November 28th, 2001 06:35 PM
Network flood detection/protection
I need a program that runs on our router(a linux box) that can watch all our four segments and send out an alert(eg. an email or something like that) if someone starts to flood the network with e.g. ping-flood,winnukes,syn-flood and so on.
We have to use it on a party network, my company has specialized in delivering network for computerpartis.
And we found that flooding attacks has come very populare so we need som protection.
November 28th, 2001 06:38 PM
HAVE YOU CONSIDERED IPCHAINS YOU FOOL
November 28th, 2001 06:42 PM
hmm, not sure what kind of commercial tools are out there for your linux box, but... you might try Snort, it is an open souce Intrusion Detection system, that has rules you can set to only scan for floods of various types, if you want...

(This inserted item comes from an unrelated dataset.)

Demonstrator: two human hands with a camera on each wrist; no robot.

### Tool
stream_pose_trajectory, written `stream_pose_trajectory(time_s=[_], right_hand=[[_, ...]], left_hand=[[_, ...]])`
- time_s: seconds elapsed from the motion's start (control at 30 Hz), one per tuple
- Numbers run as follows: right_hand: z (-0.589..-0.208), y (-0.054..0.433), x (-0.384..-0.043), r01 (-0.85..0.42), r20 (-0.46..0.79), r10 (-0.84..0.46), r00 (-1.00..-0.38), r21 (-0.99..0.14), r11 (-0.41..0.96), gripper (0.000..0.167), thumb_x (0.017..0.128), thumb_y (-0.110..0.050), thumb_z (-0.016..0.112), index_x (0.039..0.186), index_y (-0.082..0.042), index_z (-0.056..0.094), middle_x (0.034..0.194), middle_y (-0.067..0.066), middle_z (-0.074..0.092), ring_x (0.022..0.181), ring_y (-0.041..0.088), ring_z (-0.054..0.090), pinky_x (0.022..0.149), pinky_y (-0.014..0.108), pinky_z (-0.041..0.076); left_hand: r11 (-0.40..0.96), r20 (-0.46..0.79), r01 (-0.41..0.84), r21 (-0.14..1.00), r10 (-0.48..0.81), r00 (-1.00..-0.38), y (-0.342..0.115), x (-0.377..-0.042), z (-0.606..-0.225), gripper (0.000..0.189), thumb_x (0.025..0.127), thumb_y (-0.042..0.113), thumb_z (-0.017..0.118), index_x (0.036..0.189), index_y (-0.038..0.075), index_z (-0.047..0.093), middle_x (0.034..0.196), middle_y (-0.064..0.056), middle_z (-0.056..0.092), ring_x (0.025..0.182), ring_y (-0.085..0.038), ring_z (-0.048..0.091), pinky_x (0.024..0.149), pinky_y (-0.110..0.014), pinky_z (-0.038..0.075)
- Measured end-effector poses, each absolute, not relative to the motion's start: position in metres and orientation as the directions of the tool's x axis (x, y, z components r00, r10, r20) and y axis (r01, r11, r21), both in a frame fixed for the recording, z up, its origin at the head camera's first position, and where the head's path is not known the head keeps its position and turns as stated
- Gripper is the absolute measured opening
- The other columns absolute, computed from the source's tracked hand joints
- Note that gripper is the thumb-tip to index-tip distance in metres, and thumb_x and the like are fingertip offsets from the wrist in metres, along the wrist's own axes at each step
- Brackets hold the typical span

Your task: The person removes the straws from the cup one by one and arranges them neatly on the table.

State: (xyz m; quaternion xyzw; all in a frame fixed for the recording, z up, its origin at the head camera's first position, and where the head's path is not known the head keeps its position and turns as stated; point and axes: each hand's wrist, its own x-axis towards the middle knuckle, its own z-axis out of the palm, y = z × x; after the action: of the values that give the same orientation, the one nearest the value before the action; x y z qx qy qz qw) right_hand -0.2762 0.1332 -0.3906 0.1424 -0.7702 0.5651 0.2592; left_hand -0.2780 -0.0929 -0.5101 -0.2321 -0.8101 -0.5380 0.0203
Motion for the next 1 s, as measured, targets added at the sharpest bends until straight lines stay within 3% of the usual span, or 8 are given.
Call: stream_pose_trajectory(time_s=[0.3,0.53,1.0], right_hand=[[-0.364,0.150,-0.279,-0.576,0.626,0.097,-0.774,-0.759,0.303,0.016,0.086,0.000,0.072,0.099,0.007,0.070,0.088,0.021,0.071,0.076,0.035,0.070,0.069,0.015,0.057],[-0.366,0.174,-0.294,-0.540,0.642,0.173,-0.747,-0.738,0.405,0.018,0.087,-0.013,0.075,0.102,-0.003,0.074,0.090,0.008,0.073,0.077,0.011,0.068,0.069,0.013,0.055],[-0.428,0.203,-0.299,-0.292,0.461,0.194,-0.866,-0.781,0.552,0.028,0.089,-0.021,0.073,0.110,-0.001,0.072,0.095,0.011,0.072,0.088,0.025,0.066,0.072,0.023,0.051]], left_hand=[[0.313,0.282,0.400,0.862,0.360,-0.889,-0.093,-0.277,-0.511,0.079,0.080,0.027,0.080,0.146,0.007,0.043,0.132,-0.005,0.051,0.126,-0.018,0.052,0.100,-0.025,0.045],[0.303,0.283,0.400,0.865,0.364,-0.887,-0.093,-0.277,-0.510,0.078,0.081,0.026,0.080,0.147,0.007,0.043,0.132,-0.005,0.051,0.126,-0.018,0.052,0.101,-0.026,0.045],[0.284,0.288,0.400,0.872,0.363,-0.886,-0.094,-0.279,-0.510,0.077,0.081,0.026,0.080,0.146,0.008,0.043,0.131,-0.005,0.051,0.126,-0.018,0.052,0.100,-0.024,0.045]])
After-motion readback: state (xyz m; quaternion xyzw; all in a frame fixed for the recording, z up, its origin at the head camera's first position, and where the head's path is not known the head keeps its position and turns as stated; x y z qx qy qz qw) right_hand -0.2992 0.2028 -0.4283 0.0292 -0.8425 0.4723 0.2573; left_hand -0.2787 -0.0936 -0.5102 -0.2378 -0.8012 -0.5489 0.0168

There are lots of different add on packages that people have created, for notification, storing alerts/packets in databases, etc, etc... snort can be pretty resource hungry, but if you are only looking for floods, then the number of rules it works with is very low, so resources might not be an issue for you..
November 28th, 2001 06:50 PM
hehbris>Im talking nice to you, then i except you to do the same
IchNiSan> i will check out snort
But i dont need a filter, i need a program that can "sniff" the network. If i use ip-chains i cant prevent network flooding. I can prevent the net-flood from crossing the routers but thats dont what i need.